Your instructions. Produce as output only the lines below starting at the line with "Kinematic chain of" and continuing through the line with "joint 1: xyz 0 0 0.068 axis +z", each one exactly as written.

[Dataset excerpts]
-*-

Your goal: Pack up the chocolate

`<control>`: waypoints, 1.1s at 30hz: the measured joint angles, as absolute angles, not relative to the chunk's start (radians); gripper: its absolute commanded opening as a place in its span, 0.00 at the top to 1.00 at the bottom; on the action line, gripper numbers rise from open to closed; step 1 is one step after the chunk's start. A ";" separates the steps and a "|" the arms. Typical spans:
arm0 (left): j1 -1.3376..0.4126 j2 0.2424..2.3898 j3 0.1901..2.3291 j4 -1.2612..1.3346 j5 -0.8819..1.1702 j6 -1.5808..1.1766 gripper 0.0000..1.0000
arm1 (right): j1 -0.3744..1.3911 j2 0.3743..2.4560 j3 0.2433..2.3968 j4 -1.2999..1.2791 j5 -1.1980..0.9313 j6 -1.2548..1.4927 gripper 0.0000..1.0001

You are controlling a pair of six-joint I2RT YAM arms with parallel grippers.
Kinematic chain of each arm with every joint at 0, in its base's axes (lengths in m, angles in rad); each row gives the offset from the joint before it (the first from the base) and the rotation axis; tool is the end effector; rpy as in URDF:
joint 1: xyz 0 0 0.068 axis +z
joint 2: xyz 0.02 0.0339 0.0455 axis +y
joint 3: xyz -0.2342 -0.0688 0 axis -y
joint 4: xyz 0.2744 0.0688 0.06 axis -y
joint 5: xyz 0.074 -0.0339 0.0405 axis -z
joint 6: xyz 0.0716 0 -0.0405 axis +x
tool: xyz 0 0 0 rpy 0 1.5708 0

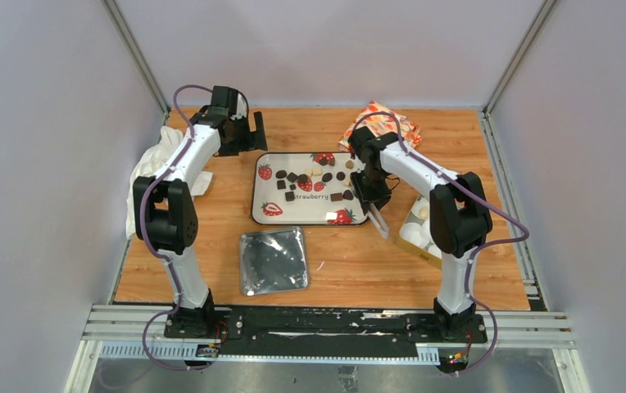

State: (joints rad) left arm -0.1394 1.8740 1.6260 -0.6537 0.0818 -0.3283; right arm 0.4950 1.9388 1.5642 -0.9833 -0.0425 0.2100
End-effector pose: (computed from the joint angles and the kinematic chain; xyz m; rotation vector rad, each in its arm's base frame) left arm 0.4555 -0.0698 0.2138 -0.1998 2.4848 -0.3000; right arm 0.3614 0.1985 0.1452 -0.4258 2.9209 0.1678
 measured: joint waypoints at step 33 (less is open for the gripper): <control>-0.133 1.892 1.643 -0.654 0.086 -0.326 0.00 | 0.495 2.092 1.740 -1.018 0.036 0.125 0.87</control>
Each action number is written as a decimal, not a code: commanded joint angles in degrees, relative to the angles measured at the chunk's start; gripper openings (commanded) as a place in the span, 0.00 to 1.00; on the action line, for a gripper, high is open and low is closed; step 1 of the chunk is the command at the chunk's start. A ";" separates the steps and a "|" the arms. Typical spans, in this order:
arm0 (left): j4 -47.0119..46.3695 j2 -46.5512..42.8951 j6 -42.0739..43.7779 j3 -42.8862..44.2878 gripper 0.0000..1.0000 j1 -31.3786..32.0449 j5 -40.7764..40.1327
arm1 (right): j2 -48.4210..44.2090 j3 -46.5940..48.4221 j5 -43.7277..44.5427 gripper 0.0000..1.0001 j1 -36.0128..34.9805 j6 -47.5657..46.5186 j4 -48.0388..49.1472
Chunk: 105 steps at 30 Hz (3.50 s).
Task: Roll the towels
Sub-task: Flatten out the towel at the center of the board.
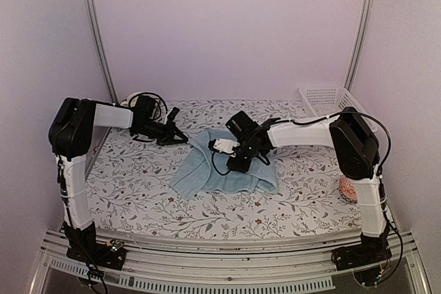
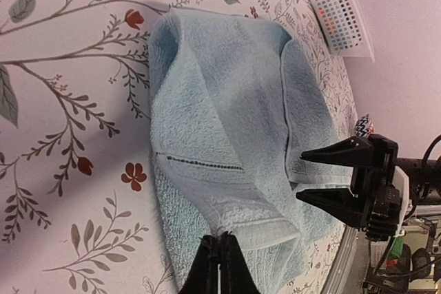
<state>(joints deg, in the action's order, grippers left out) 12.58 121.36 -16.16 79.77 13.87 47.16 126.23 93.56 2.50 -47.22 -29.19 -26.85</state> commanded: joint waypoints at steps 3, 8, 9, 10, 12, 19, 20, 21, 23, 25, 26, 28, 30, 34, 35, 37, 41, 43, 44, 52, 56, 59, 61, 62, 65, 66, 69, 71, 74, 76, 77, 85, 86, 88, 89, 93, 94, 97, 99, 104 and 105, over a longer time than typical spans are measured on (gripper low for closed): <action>-1.09 -2.57 0.17 -1.17 0.00 -0.33 0.40 | 2.74 1.79 3.32 0.45 -0.02 1.35 -0.11; -1.19 -2.79 0.08 -1.28 0.00 -0.53 0.16 | 3.47 1.90 2.35 0.35 0.01 1.11 -0.22; -1.10 -2.83 0.08 -1.28 0.00 -0.54 -0.05 | 3.61 1.90 2.22 0.33 -0.04 1.14 -0.14; -1.08 -2.92 0.08 -1.21 0.00 -0.59 -0.11 | 3.75 1.89 2.28 0.29 -0.03 1.15 -0.13; -1.15 -3.12 0.16 -1.13 0.00 -0.51 -0.26 | 3.92 1.91 2.77 0.23 0.00 1.02 -0.13; 0.13 -4.33 1.23 0.45 0.00 -0.53 -1.98 | 2.07 2.14 4.48 0.02 0.28 1.03 0.05; 0.63 -4.53 1.77 0.99 0.00 -0.51 -2.28 | 1.19 2.15 4.19 0.02 0.60 1.19 0.00; 1.31 -4.72 2.20 1.64 0.00 -0.57 -2.75 | 0.34 2.15 3.73 0.02 1.01 1.29 -0.07; 2.77 -4.82 3.16 2.90 0.00 -0.56 -3.47 | -1.29 2.15 2.73 0.02 1.98 1.46 -0.56; 4.10 -4.89 3.96 3.99 0.00 -0.58 -4.16 | -2.60 1.71 1.79 0.02 3.01 1.33 -1.02; 4.47 -4.90 4.17 4.33 0.00 -0.52 -4.47 | -3.29 1.24 1.10 0.02 3.64 1.37 -0.98; 4.92 -5.07 4.36 4.64 0.00 -0.51 -4.89 | -4.45 0.58 -0.49 0.02 4.75 1.71 -0.80; 5.17 -5.08 4.24 4.67 0.00 -0.51 -4.99 | -5.40 0.32 -2.25 0.02 5.73 2.26 -1.02; 5.80 -5.16 4.13 4.78 0.00 -0.52 -5.54 | -6.96 0.20 -6.74 0.02 7.20 3.12 -1.28; 5.98 -5.29 4.17 4.83 0.00 -0.55 -5.74 | -7.15 0.22 -7.89 0.02 7.55 3.53 -1.29; 6.50 -5.49 4.26 4.95 0.00 -0.52 -6.54 | -7.23 0.39 -10.59 0.02 8.18 3.93 -1.52; 8.59 -5.67 4.62 5.68 0.00 -0.54 -8.29 | -7.52 0.28 -15.26 0.02 10.02 4.87 -2.17; 9.90 -5.70 4.27 6.08 0.00 -0.52 -10.42 | -7.94 -0.56 -17.25 0.02 11.23 5.59 -2.43; 10.45 -5.62 4.04 6.24 0.00 -0.51 -11.76 | -8.27 -1.21 -18.02 0.02 11.84 5.84 -2.30; 11.02 -3.00 3.03 6.80 0.00 -0.41 -14.10 | -8.32 -4.14 -21.77 0.02 14.92 7.90 -1.28; 9.12 -1.59 1.39 7.17 0.00 0.22 -13.42 | -7.12 -3.46 -23.23 0.02 15.67 9.03 -1.80; 9.67 -0.27 0.70 8.60 0.00 1.02 -13.68 | -6.67 -2.60 -23.99 0.03 16.38 10.03 -1.95; 9.68 0.45 0.37 9.19 0.00 1.37 -13.82 | -6.37 -2.13 -24.38 0.06 16.79 10.35 -2.15; 9.62 0.72 0.12 9.44 0.00 1.48 -13.92 | -6.30 -2.05 -24.61 0.10 17.00 10.50 -2.09; 9.76 1.43 -1.40 9.70 0.00 1.57 -15.51 | -5.57 -1.54 -25.31 0.11 17.37 11.05 -2.27; 10.12 1.69 -2.02 9.75 0.00 1.57 -16.50 | -5.30 -1.31 -25.35 0.10 17.42 11.00 -2.41; 11.61 2.21 -3.99 9.26 0.00 1.38 -19.15 | -4.67 -0.56 -24.97 0.05 17.49 11.23 -2.96; 10.35 1.58 -4.91 7.58 0.00 1.48 -18.93 | -4.35 -0.31 -24.63 0.03 17.49 11.26 -3.20; 8.12 0.33 -5.79 5.52 0.00 1.45 -18.42 | -4.07 -0.13 -24.02 0.02 17.51 11.42 -3.37; 7.82 -0.01 -5.61 5.10 0.00 1.43 -17.73 | -4.11 -0.13 -23.82 0.02 17.47 11.52 -3.38; 7.86 -0.13 -5.44 5.05 0.00 1.44 -17.46 | -4.15 -0.13 -23.50 0.02 17.50 11.45 -3.45; 13.19 -3.23 -0.51 8.87 0.00 1.28 -25.18 | -8.34 0.21 -17.02 0.02 18.09 11.55 -2.97; 14.70 -3.54 1.01 10.41 0.00 1.26 -26.94 | -9.31 0.36 -16.40 0.02 18.53 11.53 -2.95; 17.01 -4.34 4.36 13.48 0.00 0.77 -29.37 | -11.49 0.55 -15.19 0.02 19.77 11.64 -2.67; 17.87 -4.96 5.71 14.55 0.00 0.55 -30.58 | -12.82 0.50 -14.70 0.02 20.55 11.76 -2.41; 18.82 -8.03 11.96 16.12 0.00 -0.13 -35.12 | -18.79 -0.29 -13.09 0.02 23.43 11.81 -0.79; 18.80 -10.59 13.91 16.19 0.00 -0.17 -36.14 | -20.42 -0.67 -12.79 0.02 23.88 11.46 -0.28; 18.59 -13.89 18.61 15.85 0.00 -0.19 -36.80 | -25.69 -2.32 -11.55 0.02 24.57 10.06 1.36; 18.14 -16.47 21.21 14.85 0.00 -0.21 -37.75 | -29.03 -3.54 -10.05 0.02 24.73 9.55 2.42; 12.52 -26.70 27.35 6.52 0.00 -0.10 -40.56 | -38.10 -7.95 -8.56 0.02 24.98 9.21 5.42; 10.96 -29.14 28.65 4.42 0.00 -0.04 -40.63 | -39.96 -9.27 -8.76 0.02 24.99 9.08 6.09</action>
<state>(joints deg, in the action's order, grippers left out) 28.05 99.46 4.99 90.04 14.06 9.32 92.42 88.36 -7.92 -22.13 -19.27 -24.05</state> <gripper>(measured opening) 0.006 0.021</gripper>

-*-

Response to the task.
Kinematic chain of each arm with every joint at 0, in its base's axes (lengths in m, angles in rad); each row gives the offset from the joint before it (the first from the base) and the rotation axis; tool is the end effector; rpy as in URDF:
joint 1: xyz 0 0 0.068 axis +z

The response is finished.